OpenAI utilised one million hours of YouTube content to train GPT-4
The availability of good training data is rapidly diminishing, with companies possibly outpacing new content by 2028. Possible solutions include training models on synthetic data or using curriculum learning, but neither approach is proven.
In recent reports by The New York Times, the challenges faced by AI companies in acquiring high-quality training data have come to light. The New York Times elaborates on how companies like OpenAI and Google have navigated this issue, often treading in legally ambiguous territories related to AI copyright law.
OpenAI, for instance, resorted to developing its Whisper audio transcription model by transcribing over a million hours of YouTube videos to train GPT-4, its advanced language model. Although this approach raised legal concerns, OpenAI believed it fell within fair use. The company’s president, Greg Brockman, reportedly played a hands-on role in collecting these videos.

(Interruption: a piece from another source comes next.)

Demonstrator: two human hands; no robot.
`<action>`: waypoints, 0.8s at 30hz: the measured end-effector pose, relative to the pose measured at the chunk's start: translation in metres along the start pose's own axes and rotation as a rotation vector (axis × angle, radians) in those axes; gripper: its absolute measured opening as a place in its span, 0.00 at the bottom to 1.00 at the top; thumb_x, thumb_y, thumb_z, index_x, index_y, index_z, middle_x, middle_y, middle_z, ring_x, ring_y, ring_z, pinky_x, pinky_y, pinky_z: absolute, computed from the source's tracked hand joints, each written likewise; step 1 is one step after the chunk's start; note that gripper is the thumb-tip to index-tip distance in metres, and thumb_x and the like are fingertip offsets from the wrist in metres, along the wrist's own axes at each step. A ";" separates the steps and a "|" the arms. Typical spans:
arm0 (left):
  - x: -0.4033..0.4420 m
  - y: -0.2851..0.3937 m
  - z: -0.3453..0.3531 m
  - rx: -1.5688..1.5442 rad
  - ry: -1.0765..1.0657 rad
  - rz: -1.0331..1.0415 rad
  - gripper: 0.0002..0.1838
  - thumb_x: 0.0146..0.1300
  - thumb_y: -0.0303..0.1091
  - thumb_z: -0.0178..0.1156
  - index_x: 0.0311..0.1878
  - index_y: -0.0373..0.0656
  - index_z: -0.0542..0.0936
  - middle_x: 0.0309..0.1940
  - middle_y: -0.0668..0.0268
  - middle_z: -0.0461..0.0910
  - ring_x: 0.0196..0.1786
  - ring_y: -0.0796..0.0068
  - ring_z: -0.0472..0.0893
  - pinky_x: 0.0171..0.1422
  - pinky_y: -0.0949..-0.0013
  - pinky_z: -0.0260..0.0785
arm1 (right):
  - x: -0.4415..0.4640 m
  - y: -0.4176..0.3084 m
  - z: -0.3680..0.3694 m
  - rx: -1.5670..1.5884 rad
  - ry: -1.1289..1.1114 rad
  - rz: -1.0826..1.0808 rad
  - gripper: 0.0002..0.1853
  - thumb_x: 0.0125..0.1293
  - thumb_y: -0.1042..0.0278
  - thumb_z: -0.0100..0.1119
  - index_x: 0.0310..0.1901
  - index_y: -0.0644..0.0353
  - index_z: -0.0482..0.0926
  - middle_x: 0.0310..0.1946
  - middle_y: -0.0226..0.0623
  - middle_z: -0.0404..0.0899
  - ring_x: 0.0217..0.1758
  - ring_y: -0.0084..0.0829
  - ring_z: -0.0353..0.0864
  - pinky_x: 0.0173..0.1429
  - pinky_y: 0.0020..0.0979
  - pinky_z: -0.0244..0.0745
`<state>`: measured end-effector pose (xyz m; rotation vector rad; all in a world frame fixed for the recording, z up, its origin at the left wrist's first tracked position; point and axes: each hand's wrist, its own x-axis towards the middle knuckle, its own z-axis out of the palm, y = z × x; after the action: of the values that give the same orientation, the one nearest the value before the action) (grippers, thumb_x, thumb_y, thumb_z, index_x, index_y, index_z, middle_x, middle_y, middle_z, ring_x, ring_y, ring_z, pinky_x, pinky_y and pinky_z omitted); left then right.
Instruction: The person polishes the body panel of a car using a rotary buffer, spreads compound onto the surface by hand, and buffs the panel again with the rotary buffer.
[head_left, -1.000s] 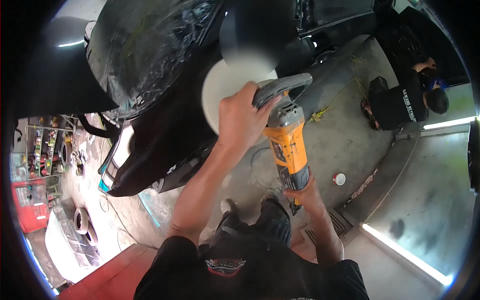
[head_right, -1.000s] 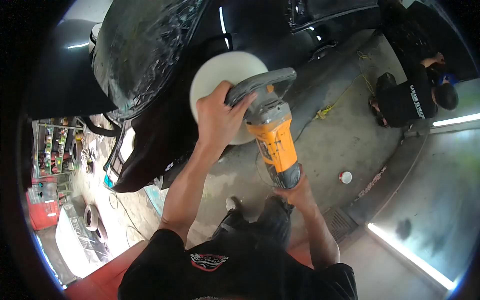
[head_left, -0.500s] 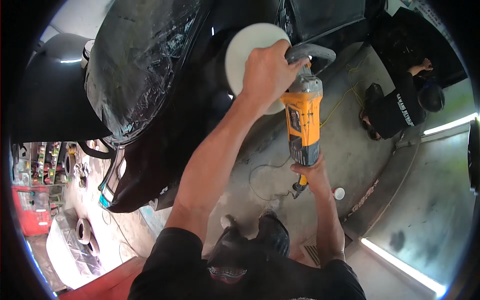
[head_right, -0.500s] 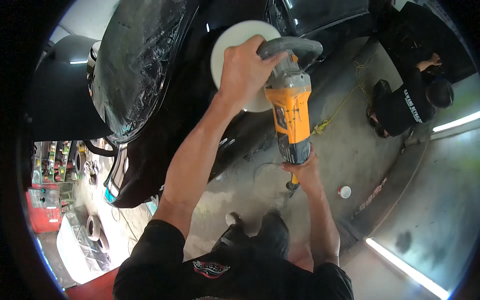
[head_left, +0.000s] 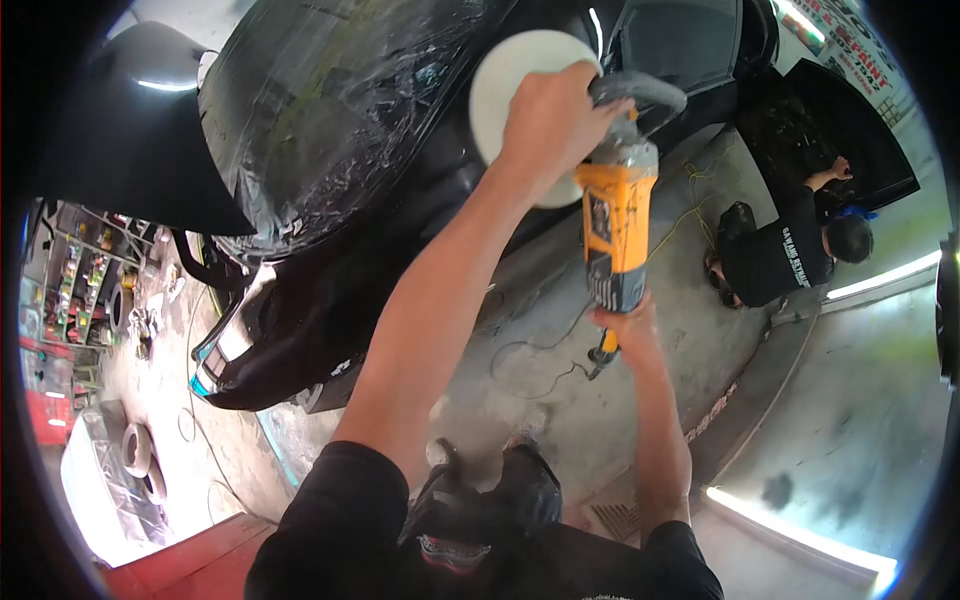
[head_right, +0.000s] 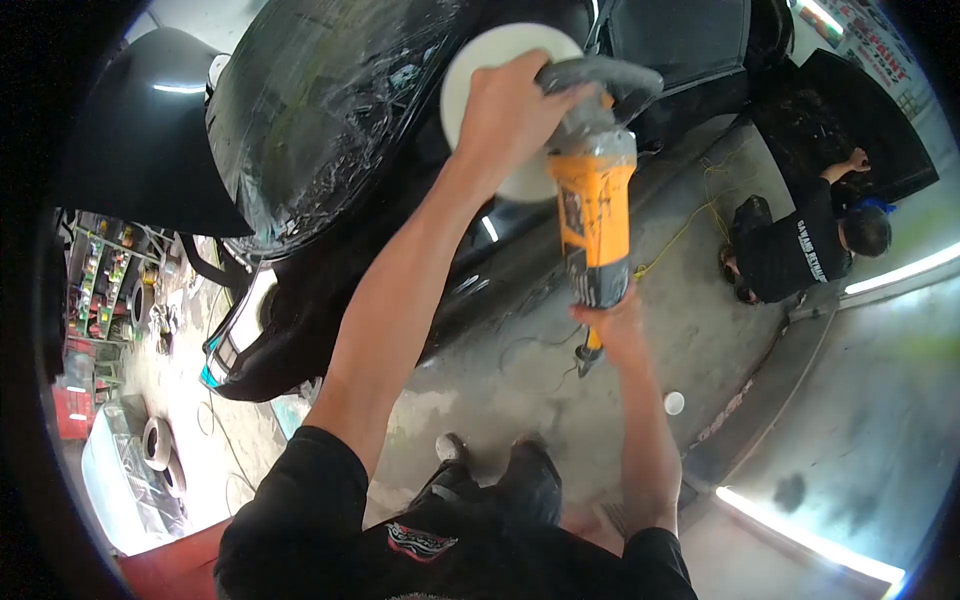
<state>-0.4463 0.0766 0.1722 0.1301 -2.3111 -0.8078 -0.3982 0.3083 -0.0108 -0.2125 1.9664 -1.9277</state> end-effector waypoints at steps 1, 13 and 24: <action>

According to a Google spokesperson, there were unconfirmed reports of OpenAI’s activities, and both Google’s terms of service and robots.txt files prohibit unauthorised scraping or downloading of YouTube content. Google also utilised transcripts from YouTube, aligned with its agreements with content creators.
Similarly, Meta encountered challenges with data availability for training its AI models. The company’s AI team discussed using copyrighted works without permission to catch up with OpenAI. Meta explored options like paying for book licenses or acquiring a large publisher to address this issue.
Why does it matter?
AI companies, including Google and OpenAI, are grappling with the dwindling availability of quality training data to improve their models. The future of AI training may involve synthetic data or curriculum learning methods, but these approaches still need to be proven. In the meantime, companies continue to explore various avenues for data acquisition, sometimes straying into legally contentious territories as they navigate this evolving landscape.